Write out every line below again exactly as it stands, skipping each image.

## Input data:
====

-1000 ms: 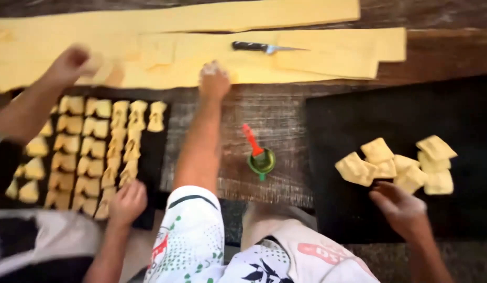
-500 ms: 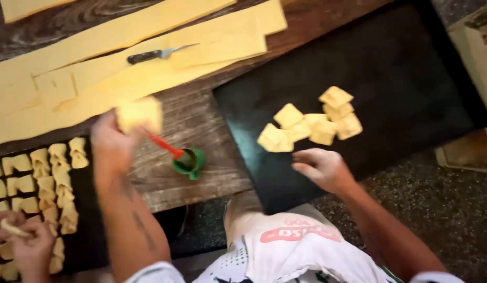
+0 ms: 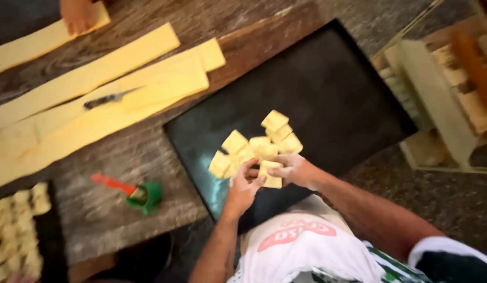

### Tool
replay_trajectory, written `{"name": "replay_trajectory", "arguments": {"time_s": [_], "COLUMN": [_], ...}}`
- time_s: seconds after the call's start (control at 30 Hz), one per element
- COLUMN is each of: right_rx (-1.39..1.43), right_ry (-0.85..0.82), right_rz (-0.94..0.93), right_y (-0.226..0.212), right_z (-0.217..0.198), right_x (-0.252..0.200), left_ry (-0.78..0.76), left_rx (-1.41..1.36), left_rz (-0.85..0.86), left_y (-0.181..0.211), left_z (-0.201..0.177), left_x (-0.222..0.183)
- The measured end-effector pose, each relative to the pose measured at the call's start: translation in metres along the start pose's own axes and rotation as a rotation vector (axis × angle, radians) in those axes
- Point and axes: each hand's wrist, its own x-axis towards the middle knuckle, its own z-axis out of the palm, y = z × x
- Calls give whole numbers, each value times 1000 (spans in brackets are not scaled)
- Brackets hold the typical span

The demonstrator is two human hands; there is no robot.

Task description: Shaping pre-cut dough squares into knots and arranging them on a baking tray

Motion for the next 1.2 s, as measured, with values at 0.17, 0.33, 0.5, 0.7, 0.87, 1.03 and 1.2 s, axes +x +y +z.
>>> {"name": "replay_trajectory", "arguments": {"time_s": [0.17, 0.33, 0.5, 0.7, 0.87, 1.03, 1.2], "right_rx": [43, 50, -29, -1482, -1535, -1468, -1438], "right_ry": [79, 256, 503, 454, 205, 205, 195], "right_rz": [-16, -261, -462, -792, -927, -1191, -1124], "right_y": [-20, -73, -113, -176, -175, -163, -172], "right_z": [-90, -225, -317, -345, -374, -390, -389], "right_x": [6, 103, 251, 234, 272, 305, 267], "left_ry": [-7, 88, 387, 1132, 816, 751, 508], "left_rx": [276, 222, 366, 1334, 1102, 804, 48], "left_rz": [127, 315, 302, 477, -120, -149, 252], "left_y": [49, 60, 44, -1, 24, 60, 42], "left_z": [60, 87, 100, 89, 105, 133, 166], "left_x": [54, 107, 125, 161, 168, 164, 214]}}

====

## Reply to the task:
-1000 ms: 
-500 ms: 
+0 ms: 

### Tool
replay_trajectory, written `{"name": "replay_trajectory", "arguments": {"time_s": [_], "COLUMN": [_], ...}}`
- time_s: seconds after the call's start (control at 30 Hz), one per element
- COLUMN is each of: right_rx (-1.39..1.43), right_ry (-0.85..0.82), right_rz (-0.94..0.93), right_y (-0.226..0.212), right_z (-0.217..0.198), right_x (-0.252..0.200), left_ry (-0.78..0.76), left_rx (-1.41..1.36), left_rz (-0.85..0.86), left_y (-0.181..0.211), left_z (-0.201..0.177), left_x (-0.222..0.183)
- The measured end-effector pose, each relative to the pose measured at the call's start: translation in metres along the start pose's own axes and rotation as a rotation vector (axis × angle, radians) in those axes
- Point and axes: each hand's wrist, its own x-axis towards the middle knuckle, its own z-axis out of the palm, y = z × x
- Calls give whole numbers, each value times 1000 (spans in brackets are not scaled)
- Brackets hold the typical span

The demonstrator is two human hands; there is no robot.

Task description: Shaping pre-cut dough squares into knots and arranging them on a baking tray

Motion for the next 1.2 s, as measured, with values at 0.17, 0.33, 0.5, 0.7, 0.87, 1.03 and 1.2 s, axes +x +y +z.
>>> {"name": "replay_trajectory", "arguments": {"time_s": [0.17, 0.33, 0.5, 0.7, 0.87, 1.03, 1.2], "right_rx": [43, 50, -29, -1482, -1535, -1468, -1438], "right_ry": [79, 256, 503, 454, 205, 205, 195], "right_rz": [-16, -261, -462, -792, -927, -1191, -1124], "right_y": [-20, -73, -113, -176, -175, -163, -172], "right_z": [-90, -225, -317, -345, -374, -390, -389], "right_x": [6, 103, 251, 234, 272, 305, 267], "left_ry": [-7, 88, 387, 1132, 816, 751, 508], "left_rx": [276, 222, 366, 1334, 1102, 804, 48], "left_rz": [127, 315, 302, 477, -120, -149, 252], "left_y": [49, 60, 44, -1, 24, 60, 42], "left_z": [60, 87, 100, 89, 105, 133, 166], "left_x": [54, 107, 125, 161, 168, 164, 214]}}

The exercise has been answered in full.